» **PROBLEM REQUIREMENTS**: Copy each line below that includes "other".

Stored data entries:
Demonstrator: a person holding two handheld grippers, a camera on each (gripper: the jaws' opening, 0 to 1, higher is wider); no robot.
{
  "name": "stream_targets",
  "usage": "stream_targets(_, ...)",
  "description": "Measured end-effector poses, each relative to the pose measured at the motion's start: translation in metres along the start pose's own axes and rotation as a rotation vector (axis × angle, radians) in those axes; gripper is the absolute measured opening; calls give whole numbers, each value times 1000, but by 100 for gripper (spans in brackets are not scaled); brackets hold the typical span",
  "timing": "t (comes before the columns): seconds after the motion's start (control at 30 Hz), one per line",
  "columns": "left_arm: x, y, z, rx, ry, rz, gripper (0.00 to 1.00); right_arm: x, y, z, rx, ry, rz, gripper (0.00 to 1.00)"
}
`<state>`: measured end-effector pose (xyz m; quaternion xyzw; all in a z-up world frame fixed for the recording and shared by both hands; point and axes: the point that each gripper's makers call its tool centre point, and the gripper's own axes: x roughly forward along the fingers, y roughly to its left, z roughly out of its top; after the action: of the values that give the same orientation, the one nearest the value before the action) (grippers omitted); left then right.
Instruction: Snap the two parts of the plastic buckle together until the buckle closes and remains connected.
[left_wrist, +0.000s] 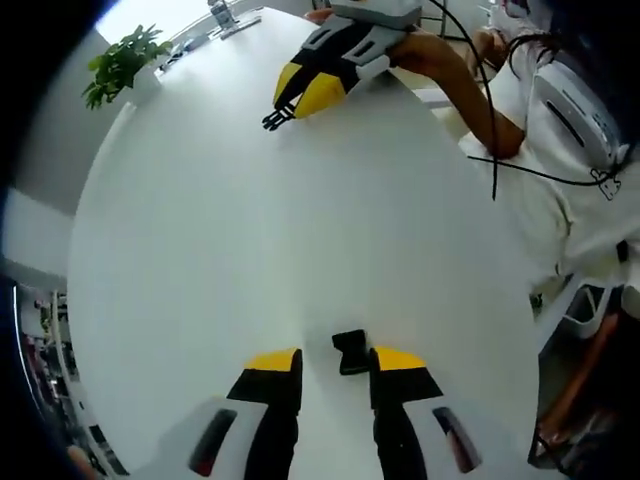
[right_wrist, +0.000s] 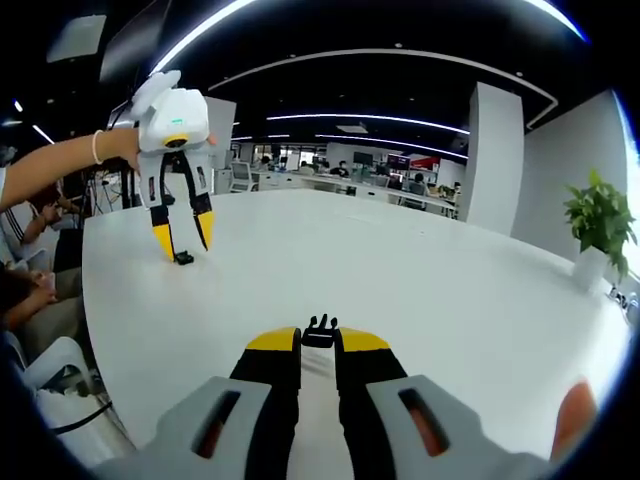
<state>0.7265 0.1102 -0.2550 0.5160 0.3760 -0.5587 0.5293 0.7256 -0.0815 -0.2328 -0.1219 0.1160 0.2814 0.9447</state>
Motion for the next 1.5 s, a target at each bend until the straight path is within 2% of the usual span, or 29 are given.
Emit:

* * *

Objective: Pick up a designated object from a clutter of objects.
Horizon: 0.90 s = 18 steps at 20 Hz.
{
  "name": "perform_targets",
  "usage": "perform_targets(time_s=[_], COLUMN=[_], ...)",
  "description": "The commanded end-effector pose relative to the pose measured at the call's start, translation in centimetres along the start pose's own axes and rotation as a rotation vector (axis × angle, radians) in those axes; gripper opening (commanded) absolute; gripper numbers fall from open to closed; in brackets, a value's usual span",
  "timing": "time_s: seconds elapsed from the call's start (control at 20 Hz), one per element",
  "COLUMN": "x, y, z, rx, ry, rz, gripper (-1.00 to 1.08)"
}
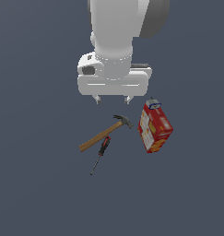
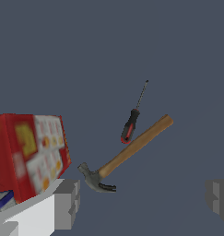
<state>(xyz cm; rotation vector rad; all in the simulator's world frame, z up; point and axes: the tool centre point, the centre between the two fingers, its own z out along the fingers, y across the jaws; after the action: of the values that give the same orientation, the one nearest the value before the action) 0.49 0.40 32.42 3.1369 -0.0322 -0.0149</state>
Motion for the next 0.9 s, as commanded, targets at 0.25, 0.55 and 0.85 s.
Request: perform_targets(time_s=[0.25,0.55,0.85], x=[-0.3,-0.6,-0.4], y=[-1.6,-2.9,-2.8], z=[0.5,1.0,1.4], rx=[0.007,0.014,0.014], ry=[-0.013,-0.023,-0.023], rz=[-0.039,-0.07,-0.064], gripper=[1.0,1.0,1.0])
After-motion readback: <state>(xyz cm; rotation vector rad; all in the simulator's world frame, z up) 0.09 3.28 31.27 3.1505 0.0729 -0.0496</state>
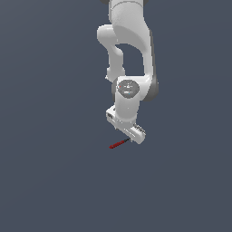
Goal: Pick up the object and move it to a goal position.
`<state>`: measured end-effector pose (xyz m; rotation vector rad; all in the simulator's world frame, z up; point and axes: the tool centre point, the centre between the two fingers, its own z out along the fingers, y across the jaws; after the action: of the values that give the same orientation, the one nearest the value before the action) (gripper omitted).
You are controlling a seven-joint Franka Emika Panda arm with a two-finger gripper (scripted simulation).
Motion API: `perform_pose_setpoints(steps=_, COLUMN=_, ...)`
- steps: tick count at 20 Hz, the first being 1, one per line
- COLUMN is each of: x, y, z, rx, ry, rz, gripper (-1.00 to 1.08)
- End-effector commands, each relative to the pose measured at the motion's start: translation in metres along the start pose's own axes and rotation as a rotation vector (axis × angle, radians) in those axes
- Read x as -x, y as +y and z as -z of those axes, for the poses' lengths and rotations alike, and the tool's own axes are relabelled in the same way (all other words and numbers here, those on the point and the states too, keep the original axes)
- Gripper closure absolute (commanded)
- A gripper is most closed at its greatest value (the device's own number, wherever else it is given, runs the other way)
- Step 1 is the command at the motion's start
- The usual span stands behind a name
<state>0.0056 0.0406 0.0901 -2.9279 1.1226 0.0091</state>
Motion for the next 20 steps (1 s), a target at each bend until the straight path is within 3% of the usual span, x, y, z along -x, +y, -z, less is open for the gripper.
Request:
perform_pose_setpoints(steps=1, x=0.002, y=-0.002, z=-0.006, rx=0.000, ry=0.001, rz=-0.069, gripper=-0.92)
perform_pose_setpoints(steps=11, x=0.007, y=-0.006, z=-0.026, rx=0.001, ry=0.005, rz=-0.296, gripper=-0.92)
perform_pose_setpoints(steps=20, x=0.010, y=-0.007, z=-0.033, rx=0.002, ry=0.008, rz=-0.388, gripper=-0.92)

» **RESPONSE AREA**:
- Read x as -x, y as +y and z as -z of those axes, for the poses' lengths and rotations alike, and the tool's own axes are relabelled in the same way (all other words and numbers here, those on the point and the states too, keep the original axes)
- A gripper is most closed at its greatest value (the device's own number, wherever else it is given, runs the other way)

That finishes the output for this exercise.